→ TASK DESCRIPTION: Restate the listing below word for word, and leave its pictures behind.

━━ DATA SECTION ━━

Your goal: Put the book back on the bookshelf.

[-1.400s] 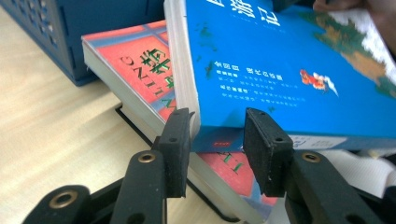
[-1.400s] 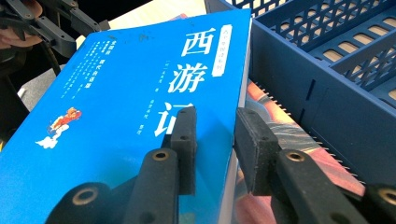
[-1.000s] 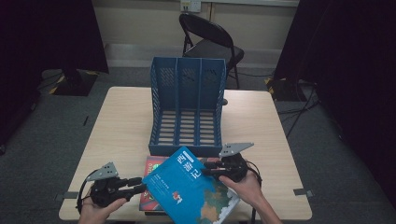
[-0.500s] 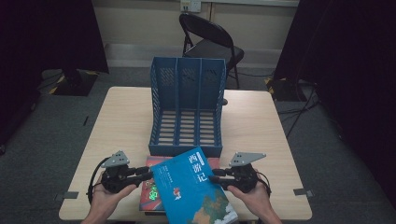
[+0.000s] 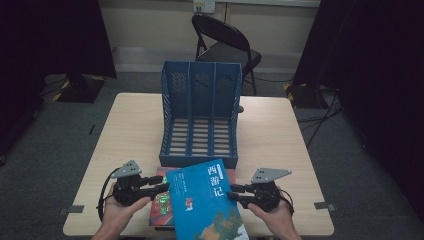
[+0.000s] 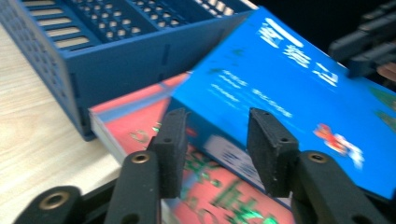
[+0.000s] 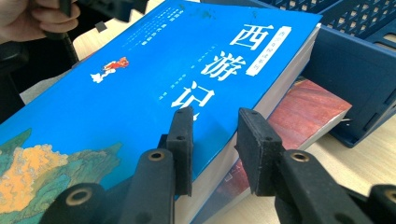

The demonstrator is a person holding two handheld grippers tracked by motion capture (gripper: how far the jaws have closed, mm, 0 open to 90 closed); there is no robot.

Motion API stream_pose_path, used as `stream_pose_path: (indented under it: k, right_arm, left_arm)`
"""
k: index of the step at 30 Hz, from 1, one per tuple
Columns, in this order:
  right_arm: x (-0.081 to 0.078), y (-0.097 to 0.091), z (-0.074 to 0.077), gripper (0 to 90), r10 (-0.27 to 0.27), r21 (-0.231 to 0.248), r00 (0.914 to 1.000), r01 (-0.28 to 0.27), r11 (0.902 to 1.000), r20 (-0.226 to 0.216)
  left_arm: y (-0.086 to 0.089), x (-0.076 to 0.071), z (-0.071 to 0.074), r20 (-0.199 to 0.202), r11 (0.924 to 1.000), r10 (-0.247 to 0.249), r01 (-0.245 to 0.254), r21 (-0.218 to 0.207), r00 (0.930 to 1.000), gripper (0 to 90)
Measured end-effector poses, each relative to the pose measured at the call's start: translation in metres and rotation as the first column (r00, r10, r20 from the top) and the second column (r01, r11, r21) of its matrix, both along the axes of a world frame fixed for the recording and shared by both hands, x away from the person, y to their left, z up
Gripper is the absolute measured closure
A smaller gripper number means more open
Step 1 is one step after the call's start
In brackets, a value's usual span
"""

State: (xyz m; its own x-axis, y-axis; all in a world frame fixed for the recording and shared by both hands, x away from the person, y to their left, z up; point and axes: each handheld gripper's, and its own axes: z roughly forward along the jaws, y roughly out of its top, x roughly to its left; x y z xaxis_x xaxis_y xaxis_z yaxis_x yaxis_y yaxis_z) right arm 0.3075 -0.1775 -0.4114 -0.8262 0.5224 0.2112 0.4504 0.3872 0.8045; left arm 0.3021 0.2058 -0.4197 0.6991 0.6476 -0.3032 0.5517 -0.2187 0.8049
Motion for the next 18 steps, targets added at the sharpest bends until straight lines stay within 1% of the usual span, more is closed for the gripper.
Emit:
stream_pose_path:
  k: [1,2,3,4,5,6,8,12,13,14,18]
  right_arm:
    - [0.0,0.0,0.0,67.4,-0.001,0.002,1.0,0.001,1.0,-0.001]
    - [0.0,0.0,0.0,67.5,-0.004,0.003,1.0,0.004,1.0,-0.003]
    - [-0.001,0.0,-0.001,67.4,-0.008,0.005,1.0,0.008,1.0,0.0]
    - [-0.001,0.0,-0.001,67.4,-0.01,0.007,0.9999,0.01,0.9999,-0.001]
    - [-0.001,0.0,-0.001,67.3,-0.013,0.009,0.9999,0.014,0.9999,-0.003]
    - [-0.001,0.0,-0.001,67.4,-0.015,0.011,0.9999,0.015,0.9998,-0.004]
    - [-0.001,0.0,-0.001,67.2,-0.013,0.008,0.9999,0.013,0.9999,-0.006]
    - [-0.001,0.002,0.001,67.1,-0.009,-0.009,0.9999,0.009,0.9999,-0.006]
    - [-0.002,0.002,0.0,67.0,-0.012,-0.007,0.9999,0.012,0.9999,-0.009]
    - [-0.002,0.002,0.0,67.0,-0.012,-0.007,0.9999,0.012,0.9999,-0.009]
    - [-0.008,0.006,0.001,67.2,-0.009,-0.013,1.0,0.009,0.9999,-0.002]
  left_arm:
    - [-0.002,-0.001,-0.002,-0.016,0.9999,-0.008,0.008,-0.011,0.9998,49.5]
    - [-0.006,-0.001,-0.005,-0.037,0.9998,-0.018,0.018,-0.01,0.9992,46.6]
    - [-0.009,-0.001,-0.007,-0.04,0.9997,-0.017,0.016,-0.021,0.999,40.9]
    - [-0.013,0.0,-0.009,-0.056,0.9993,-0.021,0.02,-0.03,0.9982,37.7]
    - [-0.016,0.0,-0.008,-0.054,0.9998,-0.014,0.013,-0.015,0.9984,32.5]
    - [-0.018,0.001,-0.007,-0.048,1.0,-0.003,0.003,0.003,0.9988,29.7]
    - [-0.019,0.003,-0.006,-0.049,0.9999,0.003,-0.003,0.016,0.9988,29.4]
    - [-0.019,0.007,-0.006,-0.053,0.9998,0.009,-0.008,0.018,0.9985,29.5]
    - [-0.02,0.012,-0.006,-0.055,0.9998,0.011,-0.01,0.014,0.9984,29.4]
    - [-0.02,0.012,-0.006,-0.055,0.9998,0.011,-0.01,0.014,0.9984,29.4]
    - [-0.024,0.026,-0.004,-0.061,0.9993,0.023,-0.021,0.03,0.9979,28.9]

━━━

→ WRITTEN RESPONSE:
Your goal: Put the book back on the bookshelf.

[-1.400s] 
[-1.400s] 
[-1.000s] 
[-0.500s] 
[+0.000s] 
[+0.000s] 
[+0.000s] 

The demonstrator is a person holding two handheld grippers tracked by motion capture (gripper: how far the jaws have closed, mm, 0 open to 90 closed); there is no robot.

Motion API stream_pose_path, used as `stream_pose_path: (indented under it: k, right_arm, left_arm)`
"""
k: index of the step at 30 Hz, from 1, one per tuple
Columns, in this order:
  right_arm: x (-0.081 to 0.078), y (-0.097 to 0.091), z (-0.074 to 0.077), gripper (0 to 90), r10 (-0.27 to 0.27), r21 (-0.231 to 0.248), r00 (0.914 to 1.000), r01 (-0.28 to 0.27), r11 (0.902 to 1.000), r20 (-0.226 to 0.216)
  left_arm: y (-0.086 to 0.089), x (-0.076 to 0.071), z (-0.071 to 0.074), r20 (-0.199 to 0.202), r11 (0.924 to 1.000), r10 (-0.247 to 0.249), r01 (-0.245 to 0.254), r21 (-0.218 to 0.207), r00 (0.930 to 1.000), gripper (0 to 90)
Measured end-effector poses, each relative to the pose measured at the call's start: translation in metres and rotation as the first column (r00, r10, r20 from the top) and the second column (r01, r11, r21) of its matrix, both along the axes of a world frame fixed for the recording and shared by both hands, x away from the person, y to their left, z up
Gripper is the absolute measured closure
A smaller gripper number means more open
Step 1 is one step after the call's start
In brackets, a value's usual span
"""

State: (xyz m; its own x-axis, y-axis; all in a world frame fixed for the recording and shared by both hands, x away from the person, y to their left, z up; point and axes: each handheld gripper's, and its own axes: z roughly forward along the jaws, y roughly out of its top, x roughly to its left; x y z xaxis_x xaxis_y xaxis_z yaxis_x yaxis_y yaxis_z) right arm 0.3075 -0.1775 -0.4114 -0.8262 0.5224 0.2112 0.4504 0.3872 0.8045; left arm 0.3021 0.2058 -0.4197 0.6991 0.6476 -0.3032 0.5517 -0.2187 0.8049
Motion for the next 18 steps, targets added at the sharpest bends until straight lines stay within 1% of the usual span, more is closed for the gripper.
Emit:
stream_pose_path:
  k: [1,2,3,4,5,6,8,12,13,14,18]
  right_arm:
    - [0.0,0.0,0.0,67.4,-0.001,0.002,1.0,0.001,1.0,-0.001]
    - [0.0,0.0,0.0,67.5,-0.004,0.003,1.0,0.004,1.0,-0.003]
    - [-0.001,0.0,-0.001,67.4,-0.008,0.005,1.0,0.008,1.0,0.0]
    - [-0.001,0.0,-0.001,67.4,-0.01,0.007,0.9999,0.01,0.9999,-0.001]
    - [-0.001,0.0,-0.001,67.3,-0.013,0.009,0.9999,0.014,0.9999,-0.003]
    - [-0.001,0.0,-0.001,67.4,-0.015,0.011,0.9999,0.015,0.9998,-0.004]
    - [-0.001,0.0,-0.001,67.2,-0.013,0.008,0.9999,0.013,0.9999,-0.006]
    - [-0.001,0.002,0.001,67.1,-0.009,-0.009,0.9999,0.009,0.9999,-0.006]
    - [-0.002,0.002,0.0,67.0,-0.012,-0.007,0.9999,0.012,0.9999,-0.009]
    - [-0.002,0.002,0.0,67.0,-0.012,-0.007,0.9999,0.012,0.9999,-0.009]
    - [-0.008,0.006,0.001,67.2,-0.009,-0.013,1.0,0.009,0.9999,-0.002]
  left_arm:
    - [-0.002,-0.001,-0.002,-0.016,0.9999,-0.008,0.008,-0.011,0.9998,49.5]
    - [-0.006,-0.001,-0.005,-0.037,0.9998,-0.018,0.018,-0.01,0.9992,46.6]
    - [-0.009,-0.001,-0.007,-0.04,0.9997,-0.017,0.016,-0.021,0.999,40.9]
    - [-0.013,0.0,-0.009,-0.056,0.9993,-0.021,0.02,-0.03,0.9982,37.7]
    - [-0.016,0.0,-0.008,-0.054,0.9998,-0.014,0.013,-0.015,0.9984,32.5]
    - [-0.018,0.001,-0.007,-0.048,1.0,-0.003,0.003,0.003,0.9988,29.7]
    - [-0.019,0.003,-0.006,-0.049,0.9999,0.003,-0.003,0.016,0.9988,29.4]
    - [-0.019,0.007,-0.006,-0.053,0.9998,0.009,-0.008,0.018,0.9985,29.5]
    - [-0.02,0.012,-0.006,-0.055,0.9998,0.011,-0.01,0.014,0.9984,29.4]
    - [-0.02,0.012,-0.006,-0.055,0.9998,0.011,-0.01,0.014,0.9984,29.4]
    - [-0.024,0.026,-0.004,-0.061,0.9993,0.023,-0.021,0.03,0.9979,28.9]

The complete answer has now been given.